**Action item**. In the listing that follows, locate the line containing "A sheet of values" and the line containing "Camera: 409 x". Retype exactly those two lines and every line between them, and nothing more.
=== Begin Enclosure ===
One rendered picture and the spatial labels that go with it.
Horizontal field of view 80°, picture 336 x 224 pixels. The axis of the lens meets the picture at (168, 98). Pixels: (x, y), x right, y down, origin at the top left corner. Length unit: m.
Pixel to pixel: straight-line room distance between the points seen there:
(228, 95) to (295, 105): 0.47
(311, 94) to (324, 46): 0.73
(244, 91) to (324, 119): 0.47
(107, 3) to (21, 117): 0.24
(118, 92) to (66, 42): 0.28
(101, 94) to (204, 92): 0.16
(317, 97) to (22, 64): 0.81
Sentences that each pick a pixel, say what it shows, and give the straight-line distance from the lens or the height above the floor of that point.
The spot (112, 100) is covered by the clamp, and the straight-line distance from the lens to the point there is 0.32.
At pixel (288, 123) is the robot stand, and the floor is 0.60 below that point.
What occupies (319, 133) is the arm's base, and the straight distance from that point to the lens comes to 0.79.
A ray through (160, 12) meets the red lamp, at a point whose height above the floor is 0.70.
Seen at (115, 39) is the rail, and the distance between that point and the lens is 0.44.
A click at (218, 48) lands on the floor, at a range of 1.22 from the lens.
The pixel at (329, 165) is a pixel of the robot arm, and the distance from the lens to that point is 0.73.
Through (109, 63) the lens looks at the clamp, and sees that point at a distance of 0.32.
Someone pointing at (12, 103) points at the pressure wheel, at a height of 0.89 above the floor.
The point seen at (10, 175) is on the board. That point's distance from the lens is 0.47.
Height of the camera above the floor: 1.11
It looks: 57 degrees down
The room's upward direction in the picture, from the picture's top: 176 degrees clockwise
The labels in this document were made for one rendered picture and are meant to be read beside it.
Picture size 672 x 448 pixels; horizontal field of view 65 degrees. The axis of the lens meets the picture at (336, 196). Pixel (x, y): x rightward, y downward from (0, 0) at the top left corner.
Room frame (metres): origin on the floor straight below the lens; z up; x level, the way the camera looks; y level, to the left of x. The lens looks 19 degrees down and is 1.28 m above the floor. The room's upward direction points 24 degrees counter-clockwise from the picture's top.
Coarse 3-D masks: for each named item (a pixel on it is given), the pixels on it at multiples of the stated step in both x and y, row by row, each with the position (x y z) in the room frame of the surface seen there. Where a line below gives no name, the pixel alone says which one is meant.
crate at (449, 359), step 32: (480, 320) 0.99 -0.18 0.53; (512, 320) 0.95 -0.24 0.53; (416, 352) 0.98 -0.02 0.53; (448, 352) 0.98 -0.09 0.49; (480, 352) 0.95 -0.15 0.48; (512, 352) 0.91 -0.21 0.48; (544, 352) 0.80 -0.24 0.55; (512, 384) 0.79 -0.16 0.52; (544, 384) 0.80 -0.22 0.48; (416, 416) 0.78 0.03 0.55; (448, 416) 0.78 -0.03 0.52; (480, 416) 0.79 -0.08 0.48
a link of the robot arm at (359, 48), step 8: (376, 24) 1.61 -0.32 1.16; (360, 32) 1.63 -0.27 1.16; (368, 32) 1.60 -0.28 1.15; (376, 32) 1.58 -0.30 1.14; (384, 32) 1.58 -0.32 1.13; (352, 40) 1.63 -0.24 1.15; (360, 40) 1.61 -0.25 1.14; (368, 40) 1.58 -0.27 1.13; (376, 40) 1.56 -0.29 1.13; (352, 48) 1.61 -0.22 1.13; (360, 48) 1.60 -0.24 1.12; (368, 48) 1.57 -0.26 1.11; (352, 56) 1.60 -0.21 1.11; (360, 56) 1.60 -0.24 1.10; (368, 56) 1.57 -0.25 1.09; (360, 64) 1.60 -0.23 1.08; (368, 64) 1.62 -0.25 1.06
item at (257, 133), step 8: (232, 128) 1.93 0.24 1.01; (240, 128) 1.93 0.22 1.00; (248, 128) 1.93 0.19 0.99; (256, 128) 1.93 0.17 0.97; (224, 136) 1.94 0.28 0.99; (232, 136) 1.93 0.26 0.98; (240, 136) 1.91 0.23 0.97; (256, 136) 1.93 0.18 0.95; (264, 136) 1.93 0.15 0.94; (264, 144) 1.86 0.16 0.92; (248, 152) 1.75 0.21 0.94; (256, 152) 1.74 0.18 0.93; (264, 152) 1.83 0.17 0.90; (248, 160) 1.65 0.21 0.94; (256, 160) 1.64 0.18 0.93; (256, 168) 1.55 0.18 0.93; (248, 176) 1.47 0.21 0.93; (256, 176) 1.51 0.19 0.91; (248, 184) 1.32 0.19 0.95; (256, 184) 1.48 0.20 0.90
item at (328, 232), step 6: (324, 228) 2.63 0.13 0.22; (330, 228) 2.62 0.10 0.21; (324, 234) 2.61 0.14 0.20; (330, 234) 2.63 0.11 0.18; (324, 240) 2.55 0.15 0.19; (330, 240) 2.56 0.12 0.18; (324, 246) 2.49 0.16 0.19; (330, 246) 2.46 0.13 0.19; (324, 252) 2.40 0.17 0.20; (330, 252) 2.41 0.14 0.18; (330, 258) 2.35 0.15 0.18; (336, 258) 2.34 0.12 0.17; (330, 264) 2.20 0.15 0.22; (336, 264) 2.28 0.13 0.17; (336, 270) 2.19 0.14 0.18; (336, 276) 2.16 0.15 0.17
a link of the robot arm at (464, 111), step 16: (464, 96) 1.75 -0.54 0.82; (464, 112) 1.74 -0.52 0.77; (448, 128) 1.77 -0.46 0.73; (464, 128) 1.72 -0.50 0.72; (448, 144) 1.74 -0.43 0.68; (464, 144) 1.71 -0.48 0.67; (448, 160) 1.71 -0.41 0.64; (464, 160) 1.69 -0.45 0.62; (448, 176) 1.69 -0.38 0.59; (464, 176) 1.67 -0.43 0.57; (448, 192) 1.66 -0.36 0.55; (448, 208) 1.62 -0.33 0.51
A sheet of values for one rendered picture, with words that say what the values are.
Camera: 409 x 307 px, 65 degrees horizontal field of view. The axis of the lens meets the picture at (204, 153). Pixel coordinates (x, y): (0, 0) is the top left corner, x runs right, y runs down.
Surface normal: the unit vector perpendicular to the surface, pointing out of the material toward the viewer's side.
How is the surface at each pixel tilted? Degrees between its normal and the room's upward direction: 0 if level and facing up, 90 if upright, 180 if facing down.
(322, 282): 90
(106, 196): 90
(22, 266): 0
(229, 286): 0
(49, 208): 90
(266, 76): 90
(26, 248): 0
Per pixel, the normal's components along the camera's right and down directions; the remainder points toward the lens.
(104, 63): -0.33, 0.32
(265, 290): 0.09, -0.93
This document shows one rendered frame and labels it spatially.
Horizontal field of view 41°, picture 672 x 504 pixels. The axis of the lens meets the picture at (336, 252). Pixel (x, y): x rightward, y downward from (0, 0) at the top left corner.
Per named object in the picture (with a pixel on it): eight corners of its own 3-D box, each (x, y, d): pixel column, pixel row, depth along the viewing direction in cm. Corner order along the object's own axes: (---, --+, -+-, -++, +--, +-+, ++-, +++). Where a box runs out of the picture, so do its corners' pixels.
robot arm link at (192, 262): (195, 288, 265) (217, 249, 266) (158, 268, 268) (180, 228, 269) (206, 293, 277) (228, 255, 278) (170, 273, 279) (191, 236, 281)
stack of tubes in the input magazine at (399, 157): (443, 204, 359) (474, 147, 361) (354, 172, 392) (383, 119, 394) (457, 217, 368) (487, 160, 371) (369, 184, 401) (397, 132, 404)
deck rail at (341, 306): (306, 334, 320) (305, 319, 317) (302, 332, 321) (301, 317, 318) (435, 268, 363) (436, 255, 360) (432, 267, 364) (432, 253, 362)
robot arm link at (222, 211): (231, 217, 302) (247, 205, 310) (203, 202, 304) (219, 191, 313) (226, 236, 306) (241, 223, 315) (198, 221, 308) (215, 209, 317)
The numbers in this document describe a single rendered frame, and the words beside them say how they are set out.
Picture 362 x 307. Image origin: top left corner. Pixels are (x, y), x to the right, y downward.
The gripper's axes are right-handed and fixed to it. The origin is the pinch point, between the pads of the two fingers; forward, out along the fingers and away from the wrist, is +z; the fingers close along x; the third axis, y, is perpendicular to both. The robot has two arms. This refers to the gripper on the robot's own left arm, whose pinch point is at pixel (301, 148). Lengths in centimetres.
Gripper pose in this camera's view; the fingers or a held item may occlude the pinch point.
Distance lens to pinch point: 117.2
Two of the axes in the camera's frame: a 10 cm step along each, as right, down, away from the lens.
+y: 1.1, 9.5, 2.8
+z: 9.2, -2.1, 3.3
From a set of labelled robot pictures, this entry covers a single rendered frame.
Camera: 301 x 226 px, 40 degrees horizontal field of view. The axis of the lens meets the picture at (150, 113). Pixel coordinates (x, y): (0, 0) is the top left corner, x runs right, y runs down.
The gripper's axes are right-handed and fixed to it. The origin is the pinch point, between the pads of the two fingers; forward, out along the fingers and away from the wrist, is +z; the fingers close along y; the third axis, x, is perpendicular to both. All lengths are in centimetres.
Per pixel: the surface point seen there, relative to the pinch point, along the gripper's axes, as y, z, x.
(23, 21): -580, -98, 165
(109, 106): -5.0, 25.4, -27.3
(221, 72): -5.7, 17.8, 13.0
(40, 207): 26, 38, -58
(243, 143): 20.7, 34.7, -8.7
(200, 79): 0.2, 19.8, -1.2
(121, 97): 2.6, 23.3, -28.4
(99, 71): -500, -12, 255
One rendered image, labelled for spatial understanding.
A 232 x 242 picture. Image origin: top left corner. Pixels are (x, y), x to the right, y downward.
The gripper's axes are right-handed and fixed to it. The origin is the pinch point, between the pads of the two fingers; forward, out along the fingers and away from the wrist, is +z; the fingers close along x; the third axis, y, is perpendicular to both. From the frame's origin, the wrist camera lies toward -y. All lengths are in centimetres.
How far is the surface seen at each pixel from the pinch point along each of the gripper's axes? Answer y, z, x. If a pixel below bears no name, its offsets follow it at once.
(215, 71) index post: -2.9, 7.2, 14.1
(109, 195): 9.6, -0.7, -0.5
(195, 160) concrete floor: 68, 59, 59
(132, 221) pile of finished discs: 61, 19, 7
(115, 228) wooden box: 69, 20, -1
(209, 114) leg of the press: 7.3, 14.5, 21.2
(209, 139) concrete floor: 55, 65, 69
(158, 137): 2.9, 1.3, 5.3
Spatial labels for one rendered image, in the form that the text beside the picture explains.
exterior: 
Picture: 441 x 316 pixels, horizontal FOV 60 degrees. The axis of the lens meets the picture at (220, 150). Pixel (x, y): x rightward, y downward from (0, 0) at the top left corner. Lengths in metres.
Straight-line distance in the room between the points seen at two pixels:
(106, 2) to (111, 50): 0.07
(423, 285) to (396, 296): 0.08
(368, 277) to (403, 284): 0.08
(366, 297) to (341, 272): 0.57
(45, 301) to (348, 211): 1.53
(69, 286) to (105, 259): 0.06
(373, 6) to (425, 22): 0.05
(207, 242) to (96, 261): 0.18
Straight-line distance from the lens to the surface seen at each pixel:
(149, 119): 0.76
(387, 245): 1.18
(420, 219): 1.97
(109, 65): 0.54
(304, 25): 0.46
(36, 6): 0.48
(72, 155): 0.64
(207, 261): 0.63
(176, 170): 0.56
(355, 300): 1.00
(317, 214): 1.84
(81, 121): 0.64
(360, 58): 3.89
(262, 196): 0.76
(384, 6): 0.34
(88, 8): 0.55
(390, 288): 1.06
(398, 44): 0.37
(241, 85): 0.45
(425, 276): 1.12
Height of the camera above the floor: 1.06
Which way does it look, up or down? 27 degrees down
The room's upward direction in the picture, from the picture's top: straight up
=== End Enclosure ===
**Result of the task**.
A sheet of values for one rendered picture, with words that say what the values are.
Camera: 409 x 307 px, 65 degrees horizontal field of view. The axis of the lens meets the picture at (204, 153). Pixel coordinates (x, y): (0, 0) is the top left corner, x runs right, y runs down.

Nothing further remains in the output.